→ **Required work**: Your task is to return the data below, word for word.

→ **Data to examine**:
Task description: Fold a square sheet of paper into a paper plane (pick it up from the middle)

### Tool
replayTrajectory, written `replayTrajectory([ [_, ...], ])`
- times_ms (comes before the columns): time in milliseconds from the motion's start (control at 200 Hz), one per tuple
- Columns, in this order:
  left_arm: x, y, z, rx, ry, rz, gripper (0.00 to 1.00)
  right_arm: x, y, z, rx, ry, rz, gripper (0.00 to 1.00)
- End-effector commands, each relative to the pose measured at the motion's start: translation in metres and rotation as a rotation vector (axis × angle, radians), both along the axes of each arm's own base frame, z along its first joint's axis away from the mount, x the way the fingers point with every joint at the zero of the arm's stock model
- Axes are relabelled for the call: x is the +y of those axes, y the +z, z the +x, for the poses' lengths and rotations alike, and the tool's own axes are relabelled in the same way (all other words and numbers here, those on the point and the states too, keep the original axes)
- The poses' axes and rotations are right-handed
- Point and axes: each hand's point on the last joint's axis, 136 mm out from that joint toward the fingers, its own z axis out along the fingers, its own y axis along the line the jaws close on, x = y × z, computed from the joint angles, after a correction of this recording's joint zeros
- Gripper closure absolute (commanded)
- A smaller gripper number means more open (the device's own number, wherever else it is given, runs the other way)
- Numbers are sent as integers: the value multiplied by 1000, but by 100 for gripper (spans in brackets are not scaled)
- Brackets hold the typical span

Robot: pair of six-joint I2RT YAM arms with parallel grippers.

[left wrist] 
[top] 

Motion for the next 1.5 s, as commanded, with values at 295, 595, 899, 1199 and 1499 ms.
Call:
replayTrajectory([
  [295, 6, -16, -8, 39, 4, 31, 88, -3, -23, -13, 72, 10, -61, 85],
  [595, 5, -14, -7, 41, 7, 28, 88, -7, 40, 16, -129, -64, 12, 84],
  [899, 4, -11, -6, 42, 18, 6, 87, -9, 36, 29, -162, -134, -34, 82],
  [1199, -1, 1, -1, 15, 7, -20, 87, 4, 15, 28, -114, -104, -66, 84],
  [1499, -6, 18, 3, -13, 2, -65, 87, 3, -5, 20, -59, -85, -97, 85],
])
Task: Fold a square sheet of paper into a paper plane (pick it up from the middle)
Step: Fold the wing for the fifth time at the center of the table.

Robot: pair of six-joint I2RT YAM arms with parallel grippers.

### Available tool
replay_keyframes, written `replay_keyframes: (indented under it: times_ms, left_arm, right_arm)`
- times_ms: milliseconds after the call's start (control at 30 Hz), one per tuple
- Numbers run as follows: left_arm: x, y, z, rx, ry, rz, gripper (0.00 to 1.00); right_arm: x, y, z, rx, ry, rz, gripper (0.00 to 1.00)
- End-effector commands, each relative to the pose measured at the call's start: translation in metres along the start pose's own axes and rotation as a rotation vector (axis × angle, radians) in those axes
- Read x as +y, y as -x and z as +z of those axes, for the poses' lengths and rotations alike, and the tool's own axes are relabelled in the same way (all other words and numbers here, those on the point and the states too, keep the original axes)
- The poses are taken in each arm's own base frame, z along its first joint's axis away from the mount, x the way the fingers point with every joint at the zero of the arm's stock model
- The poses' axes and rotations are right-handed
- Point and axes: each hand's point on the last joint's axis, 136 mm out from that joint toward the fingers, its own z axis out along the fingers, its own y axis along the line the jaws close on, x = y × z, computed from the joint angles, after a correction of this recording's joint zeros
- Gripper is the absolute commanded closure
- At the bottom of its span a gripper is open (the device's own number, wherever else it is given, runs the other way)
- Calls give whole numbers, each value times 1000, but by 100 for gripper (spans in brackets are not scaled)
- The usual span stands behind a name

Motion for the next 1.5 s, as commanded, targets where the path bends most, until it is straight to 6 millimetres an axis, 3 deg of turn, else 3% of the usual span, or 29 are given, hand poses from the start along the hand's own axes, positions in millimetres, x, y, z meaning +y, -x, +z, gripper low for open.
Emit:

→ **Exercise solution**:
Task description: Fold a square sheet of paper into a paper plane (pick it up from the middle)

### Tool
replayTrajectory, written `replayTrajectory([ [_, ...], ])`
- times_ms (comes before the columns): time in milliseconds from the motion's start (control at 200 Hz), one per tuple
- Columns, in this order:
  left_arm: x, y, z, rx, ry, rz, gripper (0.00 to 1.00)
  right_arm: x, y, z, rx, ry, rz, gripper (0.00 to 1.00)
- End-effector commands, each relative to the pose measured at the motion's start: translation in metres and rotation as a rotation vector (axis × angle, radians), both along the axes of each arm's own base frame, z along its first joint's axis away from the mount, x the way the fingers point with every joint at the zero of the arm's stock model
- Axes are relabelled for the call: x is the +y of those axes, y the +z, z the +x, for the poses' lengths and rotations alike, and the tool's own axes are relabelled in the same way (all other words and numbers here, those on the point and the states too, keep the original axes)
- The poses' axes and rotations are right-handed
- Point and axes: each hand's point on the last joint's axis, 136 mm out from that joint toward the fingers, its own z axis out along the fingers, its own y axis along the line the jaws close on, x = y × z, computed from the joint angles, after a correction of this recording's joint zeros
- Gripper closure absolute (commanded)
- A smaller gripper number means more open (the device's own number, wherever else it is given, runs the other way)
- Numbers are sent as integers: the value multiplied by 1000, but by 100 for gripper (spans in brackets are not scaled)
- Brackets hold the typical span

Robot: pair of six-joint I2RT YAM arms with parallel grippers.

[left wrist] 
[top] 

Motion for the next 1.5 s, as commanded, with values at 295, 595, 899, 1199 and 1499 ms.
Call:
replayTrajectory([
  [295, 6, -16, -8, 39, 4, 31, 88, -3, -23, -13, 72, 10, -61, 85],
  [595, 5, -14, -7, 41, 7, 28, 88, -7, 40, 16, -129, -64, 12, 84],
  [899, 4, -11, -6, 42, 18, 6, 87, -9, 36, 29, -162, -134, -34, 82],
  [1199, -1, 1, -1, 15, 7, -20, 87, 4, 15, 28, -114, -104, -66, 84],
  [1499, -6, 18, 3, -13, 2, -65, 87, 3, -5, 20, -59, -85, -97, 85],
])
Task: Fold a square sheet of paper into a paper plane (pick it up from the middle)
Step: Fold the wing for the fifth time at the center of the table.

Robot: pair of six-joint I2RT YAM arms with parallel grippers.

### Available tool
replay_keyframes, written `replay_keyframes: (indented under it: times_ms, left_arm, right_arm)`
- times_ms: milliseconds after the call's start (control at 30 Hz), one per tuple
- Numbers run as follows: left_arm: x, y, z, rx, ry, rz, gripper (0.00 to 1.00); right_arm: x, y, z, rx, ry, rz, gripper (0.00 to 1.00)
- End-effector commands, each relative to the pose measured at the call's start: translation in metres along the start pose's own axes and rotation as a rotation vector (axis × angle, radians) in those axes
- Read x as +y, y as -x and z as +z of those axes, for the poses' lengths and rotations alike, and the tool's own axes are relabelled in the same way (all other words and numbers here, those on the point and the states too, keep the original axes)
- The poses are taken in each arm's own base frame, z along its first joint's axis away from the mount, x the way the fingers point with every joint at the zero of the arm's stock model
- The poses' axes and rotations are right-handed
- Point and axes: each hand's point on the last joint's axis, 136 mm out from that joint toward the fingers, its own z axis out along the fingers, its own y axis along the line the jaws close on, x = y × z, computed from the joint angles, after a correction of this recording's joint zeros
- Gripper is the absolute commanded closure
- At the bottom of its span a gripper is open (the device's own number, wherever else it is given, runs the other way)
- Calls give whole numbers, each value times 1000, but by 100 for gripper (spans in brackets are not scaled)
- The usual span stands behind a name

Motion for the next 1.5 s, as commanded, targets where the path bends most, until it is straight to 6 millimetres an axis, 3 deg of turn, else 3% of the usual span, or 29 are given, hand poses from the start along the hand's own axes, positions in millimetres, x, y, z meaning +y, -x, +z, gripper low for open.
Emit:

No part of the exercise remains unanswered.